Wojna w Wietnamie, 1968 r. fot. PAP
Wreszcie wśród Polaków wysłanych do Wietnamu - ochotniczo, z przymusu lub rozkazu - na tamtejszą wojnę, znalazło się też - jak się szacuje - około 800 oficerów i żołnierzy Ludowego Wojska Polskiego. Poza oficerami wywiadu, co naturalne (jednym z nich był słynny później płk Ryszard Kukliński), większość pozostałych, podobnie jak ochotników, według obecnej terminologii nazwalibyśmy najemnikami, a o czym - co zrozumiałe - w okresie PRL nikt nie mówił i nie wspominał, bo to było tabu.
Oficjalnie obowiązywała cały czas jedna obowiązkowa wykładnia polityczna i propagandowa: w czasie wojny staliśmy po stronie wietnamskich komunistów z Północy, a po zjednoczeniu kraju w 1975 r. po stronie Demokratycznej Republiki Wietnamu jako sojusznika (w RWPG i na salonach dyplomatycznych, choć nie w ramach wojskowego Układu Warszawskiego).
Nie ma dokładnych danych, jak wielu Polaków w Wietnamie zginęło. Podobno wróciło stamtąd tylko 74. Są za to dowody, że tych, którzy z frontu w Wietnamie wrócili, wprost zmuszano do milczenia i nie przyznawania się do tego, co w Wietnamie rzeczywiście robili. Niektórych nagradzano orderami, innym dawano nagrody rzeczowe (w modzie były Polskie Fiaty), jeszcze innym przyznawano specjalne renty lub emerytury.
Pilot w służbie Ho Chi Minha
Bodaj najbardziej spektakularne są pod tym względem losy Wacława Ciary. Z grupą 18 ochotników wyleciał on w 1968 r. - via Sewastopol - do Hajfongu.
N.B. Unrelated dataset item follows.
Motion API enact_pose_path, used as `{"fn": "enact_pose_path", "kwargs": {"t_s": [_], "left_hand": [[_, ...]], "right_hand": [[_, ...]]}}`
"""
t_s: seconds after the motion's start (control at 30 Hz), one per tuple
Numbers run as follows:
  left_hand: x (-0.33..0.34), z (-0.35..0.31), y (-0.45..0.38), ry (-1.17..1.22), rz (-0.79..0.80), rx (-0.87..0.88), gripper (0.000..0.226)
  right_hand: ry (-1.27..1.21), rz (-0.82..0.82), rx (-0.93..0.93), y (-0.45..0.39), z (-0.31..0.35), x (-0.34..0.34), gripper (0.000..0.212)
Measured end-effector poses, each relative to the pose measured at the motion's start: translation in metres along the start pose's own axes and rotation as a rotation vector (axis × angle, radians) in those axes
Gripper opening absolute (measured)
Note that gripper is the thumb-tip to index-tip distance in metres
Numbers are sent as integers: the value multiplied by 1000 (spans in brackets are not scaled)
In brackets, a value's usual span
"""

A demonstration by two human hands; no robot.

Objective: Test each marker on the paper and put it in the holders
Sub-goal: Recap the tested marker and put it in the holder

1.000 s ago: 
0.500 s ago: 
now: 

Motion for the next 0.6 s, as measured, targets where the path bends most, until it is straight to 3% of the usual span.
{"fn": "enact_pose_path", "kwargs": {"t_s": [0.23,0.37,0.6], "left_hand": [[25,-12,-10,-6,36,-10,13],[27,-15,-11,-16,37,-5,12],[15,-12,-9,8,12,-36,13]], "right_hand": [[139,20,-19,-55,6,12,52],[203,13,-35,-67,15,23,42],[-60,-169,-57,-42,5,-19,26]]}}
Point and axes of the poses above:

Miał wówczas 49 lat. W Wietnamie, ale też nad terytorium Laosu i Kambodży, latał na radzieckich samolotach Mig-17 i Mig-21. Według wspomnień jego wnuka (przez niektórych kwestionowanych za nieścisłości), gdy zestrzelił amerykańskiego F-100 Super Sabre, a potem superfortecę B-52, otrzymał od samego Ho Chi Minha aż dwa srebrne medale za męstwo. A po powrocie we wrześniu 1969 r. do Polski - złoty krzyż zasługi oraz dużego Fiata pierwszej serii.
Nie wiadomo, czy kiedykolwiek spotkali się w powietrzu z mjr Donaldem Kutyną, który latał - z bazy Takhla w Tajlandii - na samolocie F-105D Thunderchief, na którym jeszcze dumnie wymalował "The Polish Glider" (Polski Szybowiec). Udział polskich pilotów po stronie amerykańskiej pośrednio potwierdza też głośny swego czasu film "Zielone berety", gdzie bohaterowie noszą często polskie nazwiska. Nie ma dowodów, że Polak z Polakiem w Wietnamie walczył, choć - jak widać - było to możliwe, a na lądzie, jeśli nie w powietrzu, mogło się nawet zdarzyć.
Jedną z konsekwencji wojny wietnamskiej, a potem sojuszu z komunistycznym Wietnamem jest fakt, iż w Polsce pojawiła się - i jest wyraźnie obecna - społeczność wietnamska, szacowana na ponad 30 tys. osób i uznawana za największą mniejszość etniczną spośród narodów azjatyckich. Wietnamczyków niemalże na co dzień widzimy, ale o tym, że kiedyś po ich stronie, albo przeciw nim, nasi przodkowie walczyli, naprawdę mało kto wie. To jeszcze w polskiej historii mało zbadana "biała plama". Głównego nurtu i interpretacji naszej historii jej wyjaśnienie nie zmieni, ale interesującym, nieco egzotycznym przyczynkiem do naszych najnowszych dziejów jak najbardziej może być.